Notes on Oakland 2011

We expect history to provide us with explanations – to place the immediacy of experience within a wider story whose terms will be progressively elaborated and illuminated. Political action, which aims at intervening into history and altering its movement, has an entirely different kind of truth – a subjective truth produced in the act of participating.

The events of yesterday in Oakland, on the other hand, strike me as unintelligible. And I am not sure further information and speculation will shed more light on my experience. The actions we take to develop certain possibilities present in yesterday’s “general strike” may produce a language that will contribute to the intelligibility of future events.

It’s not surprising when the propaganda machine takes advantage of this kind of ambiguity to totally distort reality. But it is obscene, idiotic, and criminal.

Before I left for a nighttime trip to Oscar Grant Plaza, the New York Times website had this as its leading headline: “Oakland’s Port Shut Down as Protesters March on Waterfront.”

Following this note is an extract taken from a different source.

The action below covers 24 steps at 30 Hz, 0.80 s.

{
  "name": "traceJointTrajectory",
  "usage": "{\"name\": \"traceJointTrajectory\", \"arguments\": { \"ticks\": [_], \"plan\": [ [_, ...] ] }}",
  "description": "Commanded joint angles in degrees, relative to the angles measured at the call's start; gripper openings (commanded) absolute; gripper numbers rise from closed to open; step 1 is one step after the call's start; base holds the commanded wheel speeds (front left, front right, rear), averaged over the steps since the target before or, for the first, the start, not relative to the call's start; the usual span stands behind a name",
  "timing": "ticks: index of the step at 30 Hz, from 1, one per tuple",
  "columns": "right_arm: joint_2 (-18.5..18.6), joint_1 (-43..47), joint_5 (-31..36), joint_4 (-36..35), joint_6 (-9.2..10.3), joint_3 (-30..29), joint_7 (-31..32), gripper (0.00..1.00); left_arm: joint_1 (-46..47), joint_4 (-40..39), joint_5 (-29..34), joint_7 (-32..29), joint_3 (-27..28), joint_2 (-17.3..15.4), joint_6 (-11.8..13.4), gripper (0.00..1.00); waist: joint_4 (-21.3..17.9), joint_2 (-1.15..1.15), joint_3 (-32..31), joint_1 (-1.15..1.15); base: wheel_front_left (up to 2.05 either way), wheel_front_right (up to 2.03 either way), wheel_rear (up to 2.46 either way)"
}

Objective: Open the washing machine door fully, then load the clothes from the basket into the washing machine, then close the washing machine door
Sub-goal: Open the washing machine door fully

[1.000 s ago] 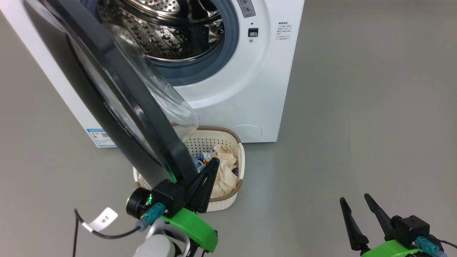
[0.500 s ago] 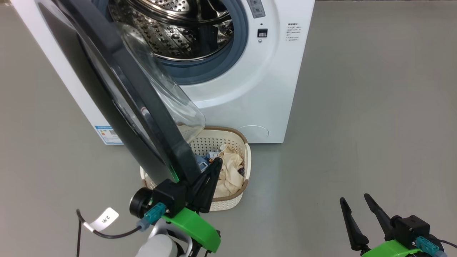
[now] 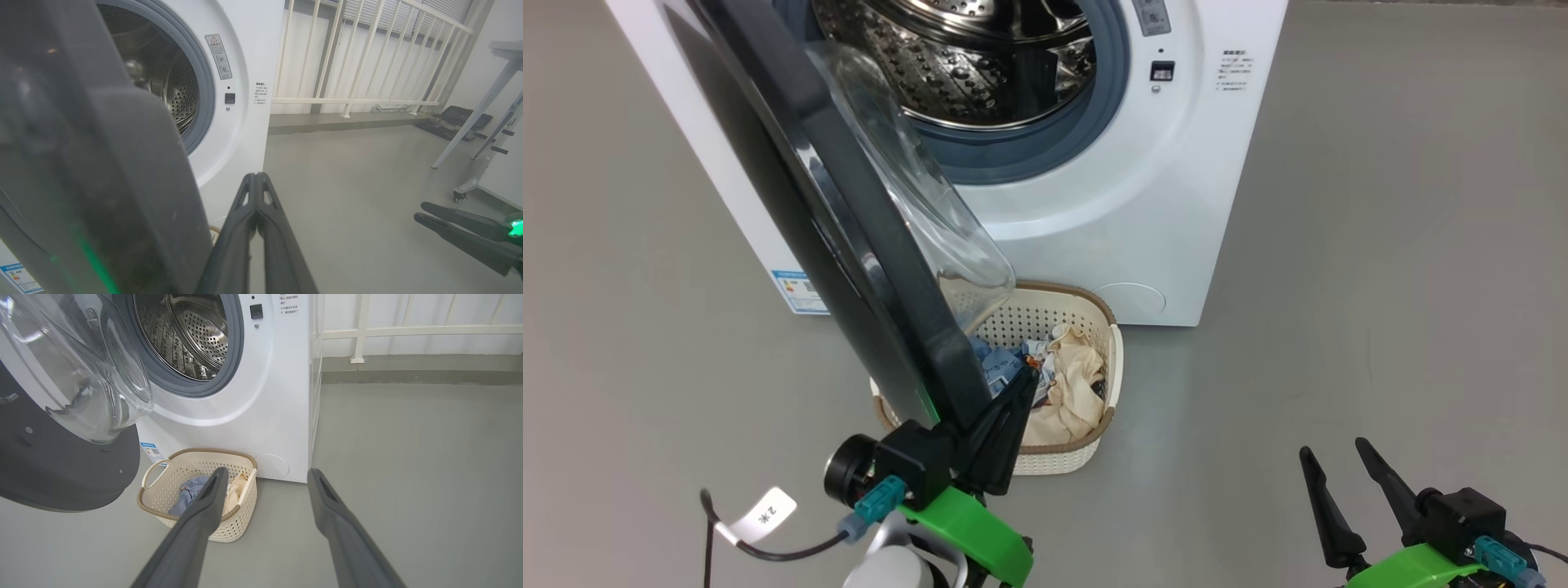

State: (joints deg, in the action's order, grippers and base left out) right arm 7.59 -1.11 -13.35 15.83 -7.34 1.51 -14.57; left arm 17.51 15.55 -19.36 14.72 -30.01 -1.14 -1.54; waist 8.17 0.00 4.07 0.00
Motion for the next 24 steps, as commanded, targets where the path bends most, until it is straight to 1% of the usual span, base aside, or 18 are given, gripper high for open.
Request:
{"name": "traceJointTrajectory", "arguments": {
  "ticks": [1,13,24],
  "plan": [
    [0.72,-1.61,-0.49,-1.07,-0.14,1.56,-0.43,1.0,0.8,-0.93,0.11,0.28,3.99,-2.37,0.7,0.0,0.39,0.0,0.04,0.0,0.0,0.0,0.0],
    [0.93,-1.49,-0.61,-0.96,-0.14,1.4,-0.43,1.0,-0.81,-2.45,0.29,0.28,4.32,-3.12,1.36,0.0,2.4,0.0,0.18,0.0,0.0,0.0,0.0],
    [0.79,-1.64,-0.55,-0.89,-0.14,1.42,-0.43,1.0,-2.08,-4.3,0.15,0.17,4.51,-4.27,2.55,0.0,4.69,0.0,0.56,0.0,0.0,0.0,0.0]
  ]
}}
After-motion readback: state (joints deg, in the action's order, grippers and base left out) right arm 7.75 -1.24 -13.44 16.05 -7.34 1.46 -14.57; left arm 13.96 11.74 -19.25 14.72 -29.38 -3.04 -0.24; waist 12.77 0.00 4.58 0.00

When I got home last night the headline had shifted to “Protest in Oakland Turns Violent,” with essentially the same text. As of this morning, this headline is accompanied by a photo of a man waving a flag in front of a fire, with no explanation of the nature of the fire. It describes “a roving group of about 100 mostly young men” who “broke from the main group of protesters in a central plaza and roamed through downtown streets spraying graffiti, burning garbage and breaking windows.” The police, we are told, warned these vandals to disperse, and then fired tear gas.

All over the internet liberals are warning of agents provocateurs who are trying to discredit the movement, or condemning the dangerous anarchist element that seeks confrontation with police. Such positions could be debated if they had any bearing on reality.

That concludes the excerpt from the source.